- **PROBLEM REQUIREMENTS**: Report the number of lines in the records below that contain the word "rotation", and nothing more.

- **Records drawn from a dataset**:

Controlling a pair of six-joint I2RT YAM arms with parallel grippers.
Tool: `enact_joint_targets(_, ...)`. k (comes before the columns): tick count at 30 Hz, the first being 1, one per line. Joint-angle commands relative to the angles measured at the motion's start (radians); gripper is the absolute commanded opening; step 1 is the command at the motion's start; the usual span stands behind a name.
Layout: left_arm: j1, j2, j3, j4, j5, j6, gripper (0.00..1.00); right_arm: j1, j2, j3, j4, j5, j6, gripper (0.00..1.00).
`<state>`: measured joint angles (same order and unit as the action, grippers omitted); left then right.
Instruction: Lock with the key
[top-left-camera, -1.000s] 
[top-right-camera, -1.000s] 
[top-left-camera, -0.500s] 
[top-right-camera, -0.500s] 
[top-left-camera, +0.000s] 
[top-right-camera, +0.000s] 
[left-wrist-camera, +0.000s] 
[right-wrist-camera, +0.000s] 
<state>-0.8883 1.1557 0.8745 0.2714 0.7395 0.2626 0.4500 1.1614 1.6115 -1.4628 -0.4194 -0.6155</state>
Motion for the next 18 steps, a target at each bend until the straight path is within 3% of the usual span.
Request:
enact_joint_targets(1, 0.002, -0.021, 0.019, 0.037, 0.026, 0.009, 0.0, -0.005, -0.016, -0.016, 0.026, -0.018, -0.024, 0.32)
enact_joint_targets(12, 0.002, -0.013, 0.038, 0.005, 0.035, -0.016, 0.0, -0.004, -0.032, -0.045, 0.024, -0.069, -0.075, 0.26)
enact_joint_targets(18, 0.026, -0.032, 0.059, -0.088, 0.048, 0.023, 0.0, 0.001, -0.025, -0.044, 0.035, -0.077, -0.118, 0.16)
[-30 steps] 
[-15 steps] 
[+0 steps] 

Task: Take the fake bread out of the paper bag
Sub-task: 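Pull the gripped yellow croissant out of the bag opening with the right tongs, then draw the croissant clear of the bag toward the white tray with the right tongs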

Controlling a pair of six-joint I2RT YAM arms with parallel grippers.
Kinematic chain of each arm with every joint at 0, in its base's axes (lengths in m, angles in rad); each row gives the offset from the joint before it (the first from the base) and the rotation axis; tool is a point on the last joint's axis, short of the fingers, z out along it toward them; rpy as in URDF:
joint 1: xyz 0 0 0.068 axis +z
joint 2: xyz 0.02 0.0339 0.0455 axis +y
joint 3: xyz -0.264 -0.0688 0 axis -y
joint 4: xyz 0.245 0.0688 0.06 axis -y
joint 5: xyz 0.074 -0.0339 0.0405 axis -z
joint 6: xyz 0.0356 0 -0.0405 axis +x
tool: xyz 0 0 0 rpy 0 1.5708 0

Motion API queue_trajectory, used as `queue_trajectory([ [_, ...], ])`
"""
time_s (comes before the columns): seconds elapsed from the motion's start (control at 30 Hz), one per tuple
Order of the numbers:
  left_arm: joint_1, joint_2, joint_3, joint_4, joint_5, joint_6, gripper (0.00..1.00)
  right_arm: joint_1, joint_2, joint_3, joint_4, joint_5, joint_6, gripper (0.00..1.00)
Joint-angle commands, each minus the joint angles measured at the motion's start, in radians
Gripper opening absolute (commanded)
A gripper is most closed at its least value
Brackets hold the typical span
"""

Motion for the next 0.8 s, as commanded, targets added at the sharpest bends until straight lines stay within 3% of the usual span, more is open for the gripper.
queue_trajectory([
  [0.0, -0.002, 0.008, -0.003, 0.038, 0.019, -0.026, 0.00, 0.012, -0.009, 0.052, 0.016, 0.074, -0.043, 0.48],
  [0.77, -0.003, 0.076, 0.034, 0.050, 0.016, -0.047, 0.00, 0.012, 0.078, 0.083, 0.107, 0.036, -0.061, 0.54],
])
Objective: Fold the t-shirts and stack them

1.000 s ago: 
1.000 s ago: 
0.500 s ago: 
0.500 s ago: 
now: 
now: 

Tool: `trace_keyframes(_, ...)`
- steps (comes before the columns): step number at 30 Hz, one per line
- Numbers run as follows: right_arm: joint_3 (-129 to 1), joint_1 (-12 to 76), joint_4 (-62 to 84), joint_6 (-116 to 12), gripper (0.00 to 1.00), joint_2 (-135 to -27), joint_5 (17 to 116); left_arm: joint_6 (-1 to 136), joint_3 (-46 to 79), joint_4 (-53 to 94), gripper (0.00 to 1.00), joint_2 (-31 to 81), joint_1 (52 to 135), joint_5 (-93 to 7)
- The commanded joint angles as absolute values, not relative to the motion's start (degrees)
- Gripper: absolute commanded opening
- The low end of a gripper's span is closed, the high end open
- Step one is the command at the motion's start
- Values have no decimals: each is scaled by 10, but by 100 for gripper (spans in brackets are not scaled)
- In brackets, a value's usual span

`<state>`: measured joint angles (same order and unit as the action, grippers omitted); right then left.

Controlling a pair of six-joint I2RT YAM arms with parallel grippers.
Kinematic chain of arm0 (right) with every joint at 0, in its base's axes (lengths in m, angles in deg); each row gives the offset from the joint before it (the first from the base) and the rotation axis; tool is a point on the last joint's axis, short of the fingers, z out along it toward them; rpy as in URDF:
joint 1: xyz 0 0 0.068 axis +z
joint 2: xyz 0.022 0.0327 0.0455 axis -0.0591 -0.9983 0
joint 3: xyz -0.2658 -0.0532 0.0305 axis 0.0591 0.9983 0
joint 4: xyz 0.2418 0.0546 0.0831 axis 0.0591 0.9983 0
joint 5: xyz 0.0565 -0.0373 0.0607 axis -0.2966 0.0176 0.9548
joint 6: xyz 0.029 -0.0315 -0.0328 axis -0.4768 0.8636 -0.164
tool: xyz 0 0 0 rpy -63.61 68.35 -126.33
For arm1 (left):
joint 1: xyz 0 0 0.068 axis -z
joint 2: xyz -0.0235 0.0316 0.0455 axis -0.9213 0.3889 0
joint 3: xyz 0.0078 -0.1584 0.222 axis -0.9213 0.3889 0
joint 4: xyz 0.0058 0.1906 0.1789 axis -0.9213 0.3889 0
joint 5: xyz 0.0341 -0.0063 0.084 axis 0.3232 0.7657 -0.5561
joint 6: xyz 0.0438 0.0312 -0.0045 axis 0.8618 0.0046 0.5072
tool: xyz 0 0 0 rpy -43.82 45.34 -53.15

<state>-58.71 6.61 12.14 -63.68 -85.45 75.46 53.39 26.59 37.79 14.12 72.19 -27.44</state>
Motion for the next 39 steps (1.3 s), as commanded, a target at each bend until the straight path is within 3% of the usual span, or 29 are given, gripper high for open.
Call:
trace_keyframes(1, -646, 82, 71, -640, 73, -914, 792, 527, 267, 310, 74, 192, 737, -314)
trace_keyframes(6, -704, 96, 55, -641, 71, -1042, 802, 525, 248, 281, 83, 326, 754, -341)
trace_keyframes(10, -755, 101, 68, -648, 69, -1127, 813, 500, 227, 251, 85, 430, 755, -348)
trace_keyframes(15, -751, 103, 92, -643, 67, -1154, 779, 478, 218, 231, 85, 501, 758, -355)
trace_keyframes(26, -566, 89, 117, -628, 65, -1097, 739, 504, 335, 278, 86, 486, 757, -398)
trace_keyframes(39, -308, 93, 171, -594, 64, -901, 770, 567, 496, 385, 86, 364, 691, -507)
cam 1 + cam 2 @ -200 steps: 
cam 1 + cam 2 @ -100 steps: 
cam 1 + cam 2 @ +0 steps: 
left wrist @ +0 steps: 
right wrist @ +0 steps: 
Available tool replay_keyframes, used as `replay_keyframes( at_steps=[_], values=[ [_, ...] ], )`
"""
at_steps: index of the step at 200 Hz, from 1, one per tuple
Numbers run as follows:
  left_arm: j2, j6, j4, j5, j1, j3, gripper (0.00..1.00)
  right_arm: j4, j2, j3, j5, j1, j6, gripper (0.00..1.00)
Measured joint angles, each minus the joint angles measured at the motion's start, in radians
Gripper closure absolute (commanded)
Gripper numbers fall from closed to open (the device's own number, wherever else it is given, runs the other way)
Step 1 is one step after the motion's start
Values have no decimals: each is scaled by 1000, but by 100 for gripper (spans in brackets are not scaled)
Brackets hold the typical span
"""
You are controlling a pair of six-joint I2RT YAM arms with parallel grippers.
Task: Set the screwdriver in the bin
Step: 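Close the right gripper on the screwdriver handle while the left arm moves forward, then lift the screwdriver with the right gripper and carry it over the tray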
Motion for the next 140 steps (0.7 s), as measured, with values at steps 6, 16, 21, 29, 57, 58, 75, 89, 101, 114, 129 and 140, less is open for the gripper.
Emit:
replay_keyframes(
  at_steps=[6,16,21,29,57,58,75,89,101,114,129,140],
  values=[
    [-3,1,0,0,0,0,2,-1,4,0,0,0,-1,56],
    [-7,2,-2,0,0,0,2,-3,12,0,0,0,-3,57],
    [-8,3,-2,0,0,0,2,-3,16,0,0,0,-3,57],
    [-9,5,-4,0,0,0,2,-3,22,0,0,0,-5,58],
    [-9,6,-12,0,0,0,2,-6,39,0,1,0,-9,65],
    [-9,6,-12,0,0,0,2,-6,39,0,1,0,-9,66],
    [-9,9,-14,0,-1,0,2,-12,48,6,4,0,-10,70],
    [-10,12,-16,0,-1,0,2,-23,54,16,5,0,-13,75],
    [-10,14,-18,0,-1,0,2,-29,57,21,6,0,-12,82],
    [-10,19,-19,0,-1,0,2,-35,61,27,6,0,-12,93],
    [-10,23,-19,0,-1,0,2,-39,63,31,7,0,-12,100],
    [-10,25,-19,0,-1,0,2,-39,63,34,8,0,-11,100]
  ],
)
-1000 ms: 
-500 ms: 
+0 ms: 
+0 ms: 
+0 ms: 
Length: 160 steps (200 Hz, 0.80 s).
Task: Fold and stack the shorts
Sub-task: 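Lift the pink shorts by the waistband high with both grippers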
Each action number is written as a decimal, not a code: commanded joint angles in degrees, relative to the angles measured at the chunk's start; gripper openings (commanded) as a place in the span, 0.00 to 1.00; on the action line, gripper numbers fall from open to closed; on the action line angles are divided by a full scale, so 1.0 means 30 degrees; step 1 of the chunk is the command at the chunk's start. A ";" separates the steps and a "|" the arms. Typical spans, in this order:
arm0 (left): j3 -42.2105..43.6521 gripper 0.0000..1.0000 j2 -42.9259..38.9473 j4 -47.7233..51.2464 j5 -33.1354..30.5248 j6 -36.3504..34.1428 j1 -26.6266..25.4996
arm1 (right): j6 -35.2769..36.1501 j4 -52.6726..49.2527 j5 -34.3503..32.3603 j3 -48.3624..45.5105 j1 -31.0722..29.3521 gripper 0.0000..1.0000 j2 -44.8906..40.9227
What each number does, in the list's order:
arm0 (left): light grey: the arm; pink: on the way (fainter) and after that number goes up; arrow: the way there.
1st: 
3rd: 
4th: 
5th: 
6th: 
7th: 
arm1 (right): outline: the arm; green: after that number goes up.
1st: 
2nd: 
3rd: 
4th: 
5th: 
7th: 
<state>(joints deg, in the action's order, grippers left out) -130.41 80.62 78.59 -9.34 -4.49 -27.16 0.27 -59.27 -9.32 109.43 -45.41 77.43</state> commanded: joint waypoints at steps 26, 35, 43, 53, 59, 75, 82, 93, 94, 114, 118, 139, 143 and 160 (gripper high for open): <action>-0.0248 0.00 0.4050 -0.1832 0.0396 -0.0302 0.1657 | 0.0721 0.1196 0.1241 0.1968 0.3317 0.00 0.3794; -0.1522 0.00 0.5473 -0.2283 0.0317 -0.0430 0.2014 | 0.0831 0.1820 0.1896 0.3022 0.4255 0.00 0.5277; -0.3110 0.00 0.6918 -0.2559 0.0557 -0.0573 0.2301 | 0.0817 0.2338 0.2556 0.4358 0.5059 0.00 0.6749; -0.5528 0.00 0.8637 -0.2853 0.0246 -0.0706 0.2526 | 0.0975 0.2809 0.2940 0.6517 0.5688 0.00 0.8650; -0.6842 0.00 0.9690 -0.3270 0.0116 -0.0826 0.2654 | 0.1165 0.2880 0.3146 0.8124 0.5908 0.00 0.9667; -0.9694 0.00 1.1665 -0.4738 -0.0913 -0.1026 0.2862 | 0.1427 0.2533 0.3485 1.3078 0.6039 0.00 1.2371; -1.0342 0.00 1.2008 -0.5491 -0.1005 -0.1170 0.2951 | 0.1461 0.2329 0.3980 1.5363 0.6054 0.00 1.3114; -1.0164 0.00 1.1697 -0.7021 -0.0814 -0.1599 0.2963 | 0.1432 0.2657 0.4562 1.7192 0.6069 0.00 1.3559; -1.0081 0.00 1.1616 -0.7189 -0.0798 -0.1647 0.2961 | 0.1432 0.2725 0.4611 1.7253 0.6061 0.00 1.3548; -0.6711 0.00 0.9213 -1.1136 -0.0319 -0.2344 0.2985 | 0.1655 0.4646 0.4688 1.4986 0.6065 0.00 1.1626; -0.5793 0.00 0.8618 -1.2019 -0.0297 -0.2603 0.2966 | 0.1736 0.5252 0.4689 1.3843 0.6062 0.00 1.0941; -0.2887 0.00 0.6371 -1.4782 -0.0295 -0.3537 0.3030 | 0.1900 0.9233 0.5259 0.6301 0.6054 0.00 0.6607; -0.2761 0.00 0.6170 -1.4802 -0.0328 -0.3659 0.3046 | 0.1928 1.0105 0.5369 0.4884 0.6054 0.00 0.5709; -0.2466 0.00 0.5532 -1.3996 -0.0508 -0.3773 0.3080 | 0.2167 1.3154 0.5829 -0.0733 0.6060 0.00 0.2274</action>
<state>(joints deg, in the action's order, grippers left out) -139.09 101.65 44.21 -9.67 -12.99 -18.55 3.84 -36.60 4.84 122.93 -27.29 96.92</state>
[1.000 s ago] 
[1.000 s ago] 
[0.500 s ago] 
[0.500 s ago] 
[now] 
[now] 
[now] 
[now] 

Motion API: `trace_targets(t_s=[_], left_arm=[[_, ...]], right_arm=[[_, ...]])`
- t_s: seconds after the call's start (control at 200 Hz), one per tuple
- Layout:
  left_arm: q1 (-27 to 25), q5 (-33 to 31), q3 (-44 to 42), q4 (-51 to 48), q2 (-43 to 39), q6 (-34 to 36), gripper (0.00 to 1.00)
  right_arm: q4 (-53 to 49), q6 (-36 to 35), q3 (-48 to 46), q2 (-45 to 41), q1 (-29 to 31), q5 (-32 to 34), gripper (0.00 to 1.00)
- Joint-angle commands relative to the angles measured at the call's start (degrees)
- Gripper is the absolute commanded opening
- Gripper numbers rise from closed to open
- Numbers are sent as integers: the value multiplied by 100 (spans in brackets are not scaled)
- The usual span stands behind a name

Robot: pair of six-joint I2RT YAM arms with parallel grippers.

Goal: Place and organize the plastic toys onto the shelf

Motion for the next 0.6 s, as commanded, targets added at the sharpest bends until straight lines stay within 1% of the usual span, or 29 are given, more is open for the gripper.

- **RESPONSE BOX**: 2